----- AVAILABLE DATA
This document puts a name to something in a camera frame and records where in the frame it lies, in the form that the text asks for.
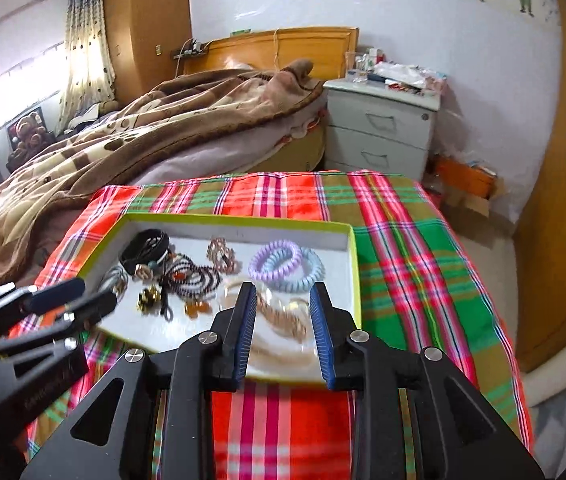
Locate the wooden wardrobe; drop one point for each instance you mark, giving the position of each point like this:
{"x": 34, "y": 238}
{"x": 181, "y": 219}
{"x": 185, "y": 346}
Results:
{"x": 148, "y": 30}

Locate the gold flower hair clip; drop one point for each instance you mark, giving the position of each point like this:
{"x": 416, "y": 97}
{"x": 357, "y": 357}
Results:
{"x": 149, "y": 300}

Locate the wooden door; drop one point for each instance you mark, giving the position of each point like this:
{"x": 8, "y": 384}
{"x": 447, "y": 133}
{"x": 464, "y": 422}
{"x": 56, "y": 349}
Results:
{"x": 563, "y": 210}

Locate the drinking glass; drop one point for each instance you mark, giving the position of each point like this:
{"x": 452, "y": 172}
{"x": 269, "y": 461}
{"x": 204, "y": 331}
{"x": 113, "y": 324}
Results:
{"x": 357, "y": 67}

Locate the power strip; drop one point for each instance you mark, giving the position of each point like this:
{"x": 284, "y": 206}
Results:
{"x": 190, "y": 50}

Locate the clutter of small packets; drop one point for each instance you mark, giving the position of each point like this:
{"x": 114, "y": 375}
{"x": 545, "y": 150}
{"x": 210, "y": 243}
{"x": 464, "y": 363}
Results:
{"x": 408, "y": 77}

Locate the window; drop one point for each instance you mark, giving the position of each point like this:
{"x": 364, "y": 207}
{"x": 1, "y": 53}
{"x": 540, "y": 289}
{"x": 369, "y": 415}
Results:
{"x": 18, "y": 90}

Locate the white paper roll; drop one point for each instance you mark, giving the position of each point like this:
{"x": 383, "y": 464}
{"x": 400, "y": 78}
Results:
{"x": 555, "y": 375}

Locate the white nightstand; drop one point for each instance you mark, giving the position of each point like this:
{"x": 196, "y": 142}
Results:
{"x": 378, "y": 125}

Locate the amber bead pendant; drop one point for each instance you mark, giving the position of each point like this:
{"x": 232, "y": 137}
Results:
{"x": 198, "y": 309}

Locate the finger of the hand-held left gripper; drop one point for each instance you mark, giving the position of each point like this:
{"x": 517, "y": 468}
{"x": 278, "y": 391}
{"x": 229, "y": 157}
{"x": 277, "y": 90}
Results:
{"x": 90, "y": 310}
{"x": 58, "y": 292}

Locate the spotted cream curtain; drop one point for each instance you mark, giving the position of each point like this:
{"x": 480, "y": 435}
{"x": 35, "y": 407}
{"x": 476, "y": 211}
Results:
{"x": 85, "y": 50}

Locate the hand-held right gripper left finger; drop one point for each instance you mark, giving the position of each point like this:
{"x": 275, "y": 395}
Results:
{"x": 243, "y": 340}

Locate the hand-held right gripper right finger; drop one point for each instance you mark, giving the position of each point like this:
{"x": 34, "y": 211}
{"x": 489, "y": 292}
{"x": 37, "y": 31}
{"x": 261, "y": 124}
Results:
{"x": 322, "y": 340}

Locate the orange box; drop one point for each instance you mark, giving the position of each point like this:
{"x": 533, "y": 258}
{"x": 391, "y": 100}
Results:
{"x": 465, "y": 175}

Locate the yellow-green cardboard box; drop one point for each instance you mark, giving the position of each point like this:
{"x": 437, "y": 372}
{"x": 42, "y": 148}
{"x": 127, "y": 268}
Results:
{"x": 233, "y": 232}

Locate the red green plaid cloth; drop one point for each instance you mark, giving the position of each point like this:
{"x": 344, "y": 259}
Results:
{"x": 413, "y": 270}

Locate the mauve bed sheet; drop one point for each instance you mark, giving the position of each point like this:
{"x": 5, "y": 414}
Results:
{"x": 203, "y": 160}

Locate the brown patterned blanket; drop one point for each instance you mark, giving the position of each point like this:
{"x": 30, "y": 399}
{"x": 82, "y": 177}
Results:
{"x": 128, "y": 135}

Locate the wooden bed headboard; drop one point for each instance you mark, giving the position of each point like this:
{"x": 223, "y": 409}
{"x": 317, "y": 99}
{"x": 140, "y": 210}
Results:
{"x": 288, "y": 50}

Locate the brown teddy bear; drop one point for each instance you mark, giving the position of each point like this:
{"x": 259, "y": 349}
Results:
{"x": 29, "y": 132}
----------
Reproduce every record above exactly, omitting the pictures.

This document puts a name to something in a camera frame and records where in the frame it lies, in the form that the text asks for.
Locate the wooden wardrobe; drop one point for each instance you mark, giving the position of each point like this:
{"x": 34, "y": 238}
{"x": 181, "y": 219}
{"x": 185, "y": 346}
Results:
{"x": 148, "y": 30}

Locate the gold flower hair clip; drop one point for each instance you mark, giving the position of each point like this:
{"x": 416, "y": 97}
{"x": 357, "y": 357}
Results:
{"x": 149, "y": 300}

Locate the wooden door; drop one point for each instance you mark, giving the position of each point like this:
{"x": 8, "y": 384}
{"x": 447, "y": 133}
{"x": 464, "y": 422}
{"x": 56, "y": 349}
Results:
{"x": 563, "y": 210}

Locate the drinking glass; drop one point for each instance you mark, giving the position of each point like this:
{"x": 452, "y": 172}
{"x": 269, "y": 461}
{"x": 204, "y": 331}
{"x": 113, "y": 324}
Results:
{"x": 357, "y": 67}

Locate the power strip; drop one point for each instance you mark, giving the position of each point like this:
{"x": 284, "y": 206}
Results:
{"x": 190, "y": 50}

Locate the clutter of small packets; drop one point for each instance you mark, giving the position of each point like this:
{"x": 114, "y": 375}
{"x": 545, "y": 150}
{"x": 210, "y": 243}
{"x": 464, "y": 363}
Results:
{"x": 408, "y": 77}

Locate the window; drop one point for each instance you mark, giving the position of each point like this:
{"x": 364, "y": 207}
{"x": 1, "y": 53}
{"x": 540, "y": 289}
{"x": 369, "y": 415}
Results:
{"x": 18, "y": 90}

Locate the white paper roll; drop one point for each instance you mark, giving the position of each point like this:
{"x": 383, "y": 464}
{"x": 400, "y": 78}
Results:
{"x": 555, "y": 375}

Locate the white nightstand; drop one point for each instance you mark, giving the position of each point like this:
{"x": 196, "y": 142}
Results:
{"x": 378, "y": 125}

Locate the amber bead pendant; drop one point for each instance you mark, giving the position of each point like this:
{"x": 232, "y": 137}
Results:
{"x": 198, "y": 309}

Locate the finger of the hand-held left gripper; drop one point for each instance you mark, giving the position of each point like this:
{"x": 517, "y": 468}
{"x": 278, "y": 391}
{"x": 229, "y": 157}
{"x": 277, "y": 90}
Results:
{"x": 90, "y": 310}
{"x": 58, "y": 292}

Locate the spotted cream curtain; drop one point for each instance you mark, giving the position of each point like this:
{"x": 480, "y": 435}
{"x": 35, "y": 407}
{"x": 476, "y": 211}
Results:
{"x": 85, "y": 50}

Locate the hand-held right gripper left finger; drop one point for each instance you mark, giving the position of each point like this:
{"x": 275, "y": 395}
Results:
{"x": 243, "y": 340}

Locate the hand-held right gripper right finger; drop one point for each instance you mark, giving the position of each point like this:
{"x": 34, "y": 211}
{"x": 489, "y": 292}
{"x": 37, "y": 31}
{"x": 261, "y": 124}
Results:
{"x": 322, "y": 340}

Locate the orange box; drop one point for each instance you mark, giving the position of each point like this:
{"x": 533, "y": 258}
{"x": 391, "y": 100}
Results:
{"x": 465, "y": 175}

Locate the yellow-green cardboard box; drop one point for each instance you mark, giving the position of each point like this:
{"x": 437, "y": 372}
{"x": 42, "y": 148}
{"x": 127, "y": 268}
Results:
{"x": 233, "y": 232}

Locate the red green plaid cloth; drop one point for each instance you mark, giving the position of each point like this:
{"x": 344, "y": 259}
Results:
{"x": 413, "y": 270}

Locate the mauve bed sheet; drop one point for each instance you mark, giving the position of each point like this:
{"x": 5, "y": 414}
Results:
{"x": 203, "y": 160}

Locate the brown patterned blanket; drop one point for each instance you mark, giving the position of each point like this:
{"x": 30, "y": 399}
{"x": 82, "y": 177}
Results:
{"x": 128, "y": 135}

Locate the wooden bed headboard; drop one point for each instance you mark, giving the position of each point like this:
{"x": 223, "y": 409}
{"x": 317, "y": 99}
{"x": 140, "y": 210}
Results:
{"x": 288, "y": 50}

Locate the brown teddy bear; drop one point for each instance you mark, giving the position of each point like this:
{"x": 259, "y": 349}
Results:
{"x": 29, "y": 132}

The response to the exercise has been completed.